Question

A cube of ice at an initial temperature of -15.00°C weighing 12.5 g total is placed in 85.0 g of water at an initial temperature of 25.00°C. When thermal equilibrium is achieved, the final temperature is 22.24°C. What is the specific heat capacity of ice?

Answer 1

Answer: The specific heat of ice is 2.11 J/g°C

Explanation:

When ice is mixed with water, the amount of heat released by water will be equal to the amount of heat absorbed by ice.

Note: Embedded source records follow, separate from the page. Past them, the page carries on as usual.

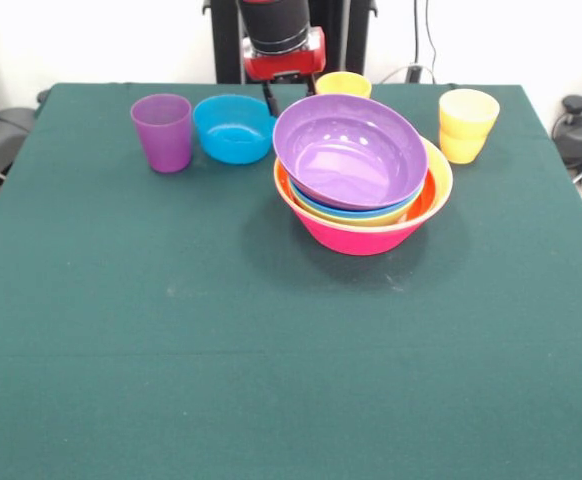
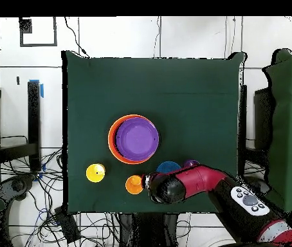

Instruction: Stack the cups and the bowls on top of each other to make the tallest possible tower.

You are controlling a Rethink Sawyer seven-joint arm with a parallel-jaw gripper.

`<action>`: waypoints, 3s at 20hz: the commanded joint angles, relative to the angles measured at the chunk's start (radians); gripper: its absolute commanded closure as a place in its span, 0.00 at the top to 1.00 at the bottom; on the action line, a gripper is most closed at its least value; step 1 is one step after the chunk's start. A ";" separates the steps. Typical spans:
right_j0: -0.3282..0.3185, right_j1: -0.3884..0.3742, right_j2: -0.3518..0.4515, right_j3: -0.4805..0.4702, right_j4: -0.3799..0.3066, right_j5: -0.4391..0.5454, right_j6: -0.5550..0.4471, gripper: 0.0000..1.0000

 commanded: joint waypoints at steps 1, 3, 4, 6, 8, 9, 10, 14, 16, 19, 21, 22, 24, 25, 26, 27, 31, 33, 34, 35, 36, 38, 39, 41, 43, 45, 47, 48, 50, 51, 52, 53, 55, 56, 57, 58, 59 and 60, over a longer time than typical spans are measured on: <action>-0.012 -0.015 -0.022 -0.120 -0.048 0.083 -0.128 1.00; -0.015 -0.014 -0.022 -0.130 -0.047 0.091 -0.133 1.00; -0.012 -0.018 -0.024 -0.131 -0.048 0.092 -0.129 1.00; -0.015 -0.021 -0.022 -0.128 -0.047 0.094 -0.126 1.00; -0.018 -0.023 -0.018 -0.126 -0.044 0.096 -0.128 1.00; -0.019 -0.023 -0.016 -0.125 -0.043 0.096 -0.129 1.00; -0.019 -0.020 -0.014 -0.126 -0.043 0.093 -0.127 1.00; -0.019 -0.015 -0.010 -0.128 -0.044 0.088 -0.125 1.00; -0.019 -0.014 -0.010 -0.130 -0.044 0.087 -0.124 1.00; -0.012 -0.007 -0.015 -0.135 -0.051 0.079 -0.116 1.00; -0.005 0.005 -0.020 -0.146 -0.058 0.071 -0.109 1.00; 0.002 0.016 -0.027 -0.156 -0.067 0.061 -0.101 1.00; 0.015 0.035 -0.039 -0.170 -0.083 0.044 -0.087 1.00; 0.020 0.043 -0.044 -0.176 -0.088 0.038 -0.083 1.00; 0.029 0.058 -0.053 -0.188 -0.099 0.025 -0.073 1.00; 0.035 0.067 -0.059 -0.194 -0.106 0.014 -0.067 1.00; 0.047 0.104 -0.075 -0.220 -0.129 -0.019 -0.053 1.00; 0.049 0.117 -0.078 -0.232 -0.134 -0.024 -0.054 1.00; 0.051 0.123 -0.079 -0.238 -0.136 -0.026 -0.055 1.00; 0.052 0.130 -0.081 -0.244 -0.138 -0.029 -0.056 1.00; 0.052 0.135 -0.081 -0.248 -0.140 -0.032 -0.057 1.00; 0.054 0.142 -0.082 -0.254 -0.141 -0.037 -0.054 1.00; 0.054 0.144 -0.081 -0.256 -0.140 -0.037 -0.054 1.00; 0.051 0.143 -0.077 -0.257 -0.146 -0.045 -0.061 1.00; 0.035 0.146 -0.064 -0.251 -0.143 -0.073 -0.057 0.00; 0.034 0.144 -0.063 -0.250 -0.142 -0.070 -0.058 0.00; 0.034 0.142 -0.063 -0.249 -0.141 -0.068 -0.060 0.00; 0.033 0.142 -0.061 -0.249 -0.140 -0.067 -0.062 0.00; 0.034 0.141 -0.061 -0.247 -0.138 -0.068 -0.060 0.00; 0.034 0.141 -0.060 -0.249 -0.137 -0.067 -0.060 0.00; 0.035 0.141 -0.061 -0.249 -0.137 -0.069 -0.057 0.00; 0.035 0.141 -0.061 -0.249 -0.137 -0.070 -0.056 0.00; 0.036 0.142 -0.062 -0.250 -0.139 -0.076 -0.052 0.00; 0.038 0.142 -0.063 -0.250 -0.140 -0.079 -0.049 0.00; 0.039 0.142 -0.065 -0.250 -0.142 -0.081 -0.047 0.00; 0.048 0.138 -0.073 -0.253 -0.149 -0.086 -0.039 0.00; 0.068 0.131 -0.086 -0.257 -0.158 -0.072 -0.035 0.00; 0.081 0.129 -0.099 -0.258 -0.155 -0.068 -0.016 0.00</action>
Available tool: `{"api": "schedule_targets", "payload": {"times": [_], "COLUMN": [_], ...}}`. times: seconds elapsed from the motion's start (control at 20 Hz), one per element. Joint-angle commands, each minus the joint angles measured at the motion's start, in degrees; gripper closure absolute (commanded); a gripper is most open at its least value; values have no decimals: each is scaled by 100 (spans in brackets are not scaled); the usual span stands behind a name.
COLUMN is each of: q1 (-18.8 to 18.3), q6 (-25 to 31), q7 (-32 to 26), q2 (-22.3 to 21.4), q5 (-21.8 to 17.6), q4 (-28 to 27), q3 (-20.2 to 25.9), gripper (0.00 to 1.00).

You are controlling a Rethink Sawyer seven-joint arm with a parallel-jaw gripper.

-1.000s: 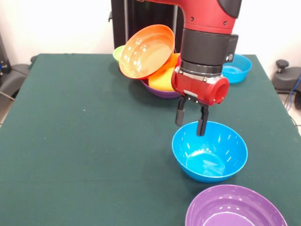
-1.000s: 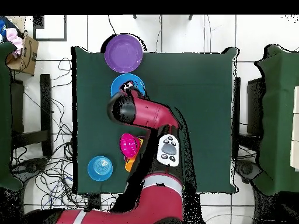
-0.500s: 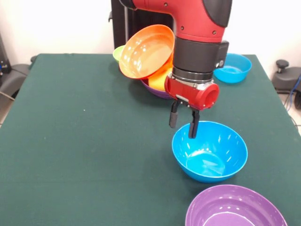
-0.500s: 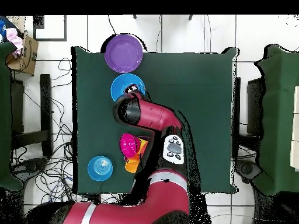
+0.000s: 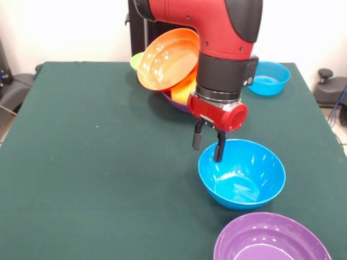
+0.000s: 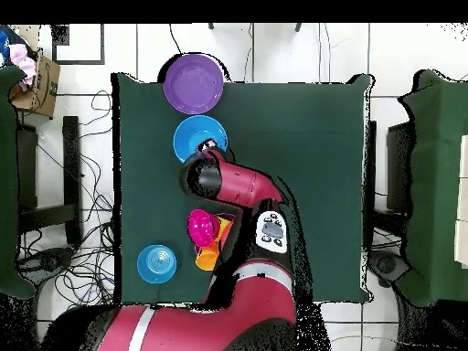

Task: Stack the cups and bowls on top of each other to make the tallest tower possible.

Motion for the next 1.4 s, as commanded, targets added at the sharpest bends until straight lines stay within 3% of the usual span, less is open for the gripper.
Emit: {"api": "schedule_targets", "payload": {"times": [0.05,0.55,0.85,1.4], "q1": [111,192,300,254], "q6": [-588,-788,-1114,-1118], "q7": [758,750,828,708], "q2": [527,771,1137,1147], "q5": [38,196,298,286], "q4": [-73,-237,-442,-490], "q3": [444,405,372,422], "gripper": [0,0,0,0]}}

$Heat_{\text{absorbed}}=Heat_{\text{released}}$

The equation used to calculate heat released or absorbed follows:

$Q=m\times c\times \Delta T=m\times c\times (T_{final}-T_{initial})$

$m_1\times c_1\times (T_{final}-T_1)=-[m_2\times c_2\times (T_{final}-T_2)]$       ......(1)

where,

q = heat absorbed or released

$m_1$ = mass of ice = 12.5 g

$m_2$ = mass of water = 85.0 g

$T_{final}$ = final temperature = 22.24°C

$T_1$ = initial temperature of ice = -15.00°C

$T_2$ = initial temperature of water = 25.00°C

$c_1$ = specific heat of ice = ?

$c_2$ = specific heat of water = 4.186 J/g°C

Putting values in equation 1, we get:

$12.5\times c_1\times (22.24-(-15))=-[85.0\times 4.186\times (22.24-25)]$

$c_1=2.11J/g^oC$

Hence, the specific heat of ice is 2.11 J/g°C